Alors elle se reprit à pleurer; mais cette fois sans convulsions ni sanglots: c’étaient des larmes mélancoliques et silencieuses, de ces larmes enfin qui ne manquent pas d’une certaine douceur, et qu’il faut que ceux qui les regardent sachent laisser couler. Au bout d’un instant elle rouvrit les yeux avec un sourire.
—Je vous remercie, me dit-elle, de m’avoir laissée pleurer.
—Je ne suis plus jaloux, lui répondis-je.
Elle se leva.—N’y a-t-il pas un second étage? me dit-elle.

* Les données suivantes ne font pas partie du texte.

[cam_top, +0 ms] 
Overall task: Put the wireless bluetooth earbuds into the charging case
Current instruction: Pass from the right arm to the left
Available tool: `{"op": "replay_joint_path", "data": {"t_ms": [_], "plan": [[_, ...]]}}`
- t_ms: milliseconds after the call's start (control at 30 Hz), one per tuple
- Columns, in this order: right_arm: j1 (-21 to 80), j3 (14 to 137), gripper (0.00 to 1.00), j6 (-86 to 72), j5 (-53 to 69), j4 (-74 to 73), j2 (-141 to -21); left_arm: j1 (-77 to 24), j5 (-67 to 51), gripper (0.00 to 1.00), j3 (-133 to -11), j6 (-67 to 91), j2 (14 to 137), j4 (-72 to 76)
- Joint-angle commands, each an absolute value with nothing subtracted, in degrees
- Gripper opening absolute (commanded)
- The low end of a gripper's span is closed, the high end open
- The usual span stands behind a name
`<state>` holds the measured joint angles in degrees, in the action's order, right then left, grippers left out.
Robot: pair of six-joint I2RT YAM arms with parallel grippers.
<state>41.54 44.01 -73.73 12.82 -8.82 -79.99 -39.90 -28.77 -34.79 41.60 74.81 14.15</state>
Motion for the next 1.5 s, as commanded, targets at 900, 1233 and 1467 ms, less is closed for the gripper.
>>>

—Oui; il se compose d’un appartement tout pareil à celui-ci.
—Et doit-il être occupé?
—C’est vous qui en déciderez.
—Il faut accepter la position qui nous est imposée par la destinée avec toute franchise. Aux yeux du monde vous êtes mon frère, il est tout simple que vous habitiez la maison que j’habite, tandis qu’on trouverait sans doute étrange que vous allassiez loger autre part. Cet appartement sera le vôtre. Descendons au jardin.
C’était un tapis vert avec une corbeille de fleurs. Nous en fîmes deux ou trois fois le tour en suivant une allée sablée et circulaire qui l’enveloppait; puis Pauline alla vers le massif et y cueillit un bouquet.
—Voyez donc ces pauvres roses, me dit-elle en revenant à moi, comme elles sont pâles et presque sans odeur. N’ont-elles pas l’air d’exilées qui languissent après leur pays? Croyez-vous qu’elles aussi ont une idée de ce que c’est que la patrie, et qu’en souffrant elles ont le sentiment de leur souffrance?